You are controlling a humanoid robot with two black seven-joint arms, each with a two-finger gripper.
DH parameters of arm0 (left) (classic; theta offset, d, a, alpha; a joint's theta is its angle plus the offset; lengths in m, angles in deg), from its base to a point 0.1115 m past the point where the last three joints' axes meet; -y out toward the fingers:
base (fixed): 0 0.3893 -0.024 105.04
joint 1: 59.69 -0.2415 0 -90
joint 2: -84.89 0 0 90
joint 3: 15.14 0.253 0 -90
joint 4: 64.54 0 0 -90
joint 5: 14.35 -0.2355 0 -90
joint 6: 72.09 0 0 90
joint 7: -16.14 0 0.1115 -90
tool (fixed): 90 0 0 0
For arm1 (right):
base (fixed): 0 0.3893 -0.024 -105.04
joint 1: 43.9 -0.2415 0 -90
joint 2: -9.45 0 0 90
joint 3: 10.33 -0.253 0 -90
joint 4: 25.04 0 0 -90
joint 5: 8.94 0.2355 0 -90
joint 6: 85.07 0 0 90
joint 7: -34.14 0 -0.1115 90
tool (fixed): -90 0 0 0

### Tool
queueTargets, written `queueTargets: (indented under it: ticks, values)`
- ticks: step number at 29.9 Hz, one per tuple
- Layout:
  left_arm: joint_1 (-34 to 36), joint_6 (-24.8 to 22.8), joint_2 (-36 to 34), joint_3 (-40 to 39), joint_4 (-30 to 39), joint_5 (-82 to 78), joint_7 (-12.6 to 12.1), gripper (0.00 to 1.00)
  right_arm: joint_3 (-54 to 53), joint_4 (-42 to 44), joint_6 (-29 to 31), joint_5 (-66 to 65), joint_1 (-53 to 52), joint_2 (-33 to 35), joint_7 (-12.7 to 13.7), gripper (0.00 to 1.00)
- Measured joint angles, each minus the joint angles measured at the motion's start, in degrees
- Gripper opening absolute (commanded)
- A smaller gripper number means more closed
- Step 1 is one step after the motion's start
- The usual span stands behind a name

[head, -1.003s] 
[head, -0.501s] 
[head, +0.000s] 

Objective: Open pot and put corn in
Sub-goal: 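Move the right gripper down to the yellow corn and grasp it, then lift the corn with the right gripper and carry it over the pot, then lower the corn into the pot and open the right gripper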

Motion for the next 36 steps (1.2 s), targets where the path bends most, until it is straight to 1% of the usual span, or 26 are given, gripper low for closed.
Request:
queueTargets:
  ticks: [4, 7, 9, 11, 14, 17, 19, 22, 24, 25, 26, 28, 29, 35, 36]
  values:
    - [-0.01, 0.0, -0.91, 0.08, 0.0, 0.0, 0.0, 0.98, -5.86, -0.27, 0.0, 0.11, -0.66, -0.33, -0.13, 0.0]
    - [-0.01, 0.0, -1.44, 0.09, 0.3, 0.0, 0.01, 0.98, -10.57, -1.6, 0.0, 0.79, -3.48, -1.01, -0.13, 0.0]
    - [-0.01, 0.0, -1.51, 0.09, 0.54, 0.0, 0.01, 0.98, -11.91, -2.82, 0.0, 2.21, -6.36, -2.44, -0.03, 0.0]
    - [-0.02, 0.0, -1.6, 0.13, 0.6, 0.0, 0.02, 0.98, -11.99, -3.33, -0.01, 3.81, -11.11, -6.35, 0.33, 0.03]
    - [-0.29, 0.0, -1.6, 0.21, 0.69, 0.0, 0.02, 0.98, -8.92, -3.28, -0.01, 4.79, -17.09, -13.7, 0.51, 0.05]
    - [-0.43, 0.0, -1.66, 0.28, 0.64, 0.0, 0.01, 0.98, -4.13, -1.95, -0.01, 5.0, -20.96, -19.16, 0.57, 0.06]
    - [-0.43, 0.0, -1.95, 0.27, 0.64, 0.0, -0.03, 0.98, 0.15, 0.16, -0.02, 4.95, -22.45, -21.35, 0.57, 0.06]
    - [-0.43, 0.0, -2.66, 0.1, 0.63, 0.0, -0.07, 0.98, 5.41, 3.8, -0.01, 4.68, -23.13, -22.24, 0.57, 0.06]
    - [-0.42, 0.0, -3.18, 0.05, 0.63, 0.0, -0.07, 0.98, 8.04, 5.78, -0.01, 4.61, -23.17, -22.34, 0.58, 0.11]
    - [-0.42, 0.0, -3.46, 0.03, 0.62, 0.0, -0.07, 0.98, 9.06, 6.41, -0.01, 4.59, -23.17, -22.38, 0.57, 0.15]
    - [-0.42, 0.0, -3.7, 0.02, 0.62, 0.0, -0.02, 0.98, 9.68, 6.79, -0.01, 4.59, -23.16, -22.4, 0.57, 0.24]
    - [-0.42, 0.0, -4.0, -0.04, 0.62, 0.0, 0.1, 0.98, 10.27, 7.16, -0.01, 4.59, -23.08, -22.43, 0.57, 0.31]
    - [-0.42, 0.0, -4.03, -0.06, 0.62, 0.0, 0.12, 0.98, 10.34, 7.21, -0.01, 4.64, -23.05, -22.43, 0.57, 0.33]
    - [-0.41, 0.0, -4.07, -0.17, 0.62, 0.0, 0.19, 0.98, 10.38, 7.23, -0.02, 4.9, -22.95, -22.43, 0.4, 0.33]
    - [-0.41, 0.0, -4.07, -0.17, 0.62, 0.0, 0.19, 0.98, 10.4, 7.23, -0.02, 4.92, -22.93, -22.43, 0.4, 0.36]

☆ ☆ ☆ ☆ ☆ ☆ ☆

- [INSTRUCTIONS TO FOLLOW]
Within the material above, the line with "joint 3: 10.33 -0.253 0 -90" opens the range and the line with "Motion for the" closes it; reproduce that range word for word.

- [TASK OUTPUT]
joint 3: 10.33 -0.253 0 -90
joint 4: 25.04 0 0 -90
joint 5: 8.94 0.2355 0 -90
joint 6: 85.07 0 0 90
joint 7: -34.14 0 -0.1115 90
tool (fixed): -90 0 0 0

### Tool
queueTargets, written `queueTargets: (indented under it: ticks, values)`
- ticks: step number at 29.9 Hz, one per tuple
- Layout:
  left_arm: joint_1 (-34 to 36), joint_6 (-24.8 to 22.8), joint_2 (-36 to 34), joint_3 (-40 to 39), joint_4 (-30 to 39), joint_5 (-82 to 78), joint_7 (-12.6 to 12.1), gripper (0.00 to 1.00)
  right_arm: joint_3 (-54 to 53), joint_4 (-42 to 44), joint_6 (-29 to 31), joint_5 (-66 to 65), joint_1 (-53 to 52), joint_2 (-33 to 35), joint_7 (-12.7 to 13.7), gripper (0.00 to 1.00)
- Measured joint angles, each minus the joint angles measured at the motion's start, in degrees
- Gripper opening absolute (commanded)
- A smaller gripper number means more closed
- Step 1 is one step after the motion's start
- The usual span stands behind a name

[head, -1.003s] 
[head, -0.501s] 
[head, +0.000s] 

Objective: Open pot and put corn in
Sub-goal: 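Move the right gripper down to the yellow corn and grasp it, then lift the corn with the right gripper and carry it over the pot, then lower the corn into the pot and open the right gripper
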
Motion for the next 36 steps (1.2 s), targets where the path bends most, until it is straight to 1% of the usual span, or 26 are given, gripper low for closed.

The exercise calls for nothing further.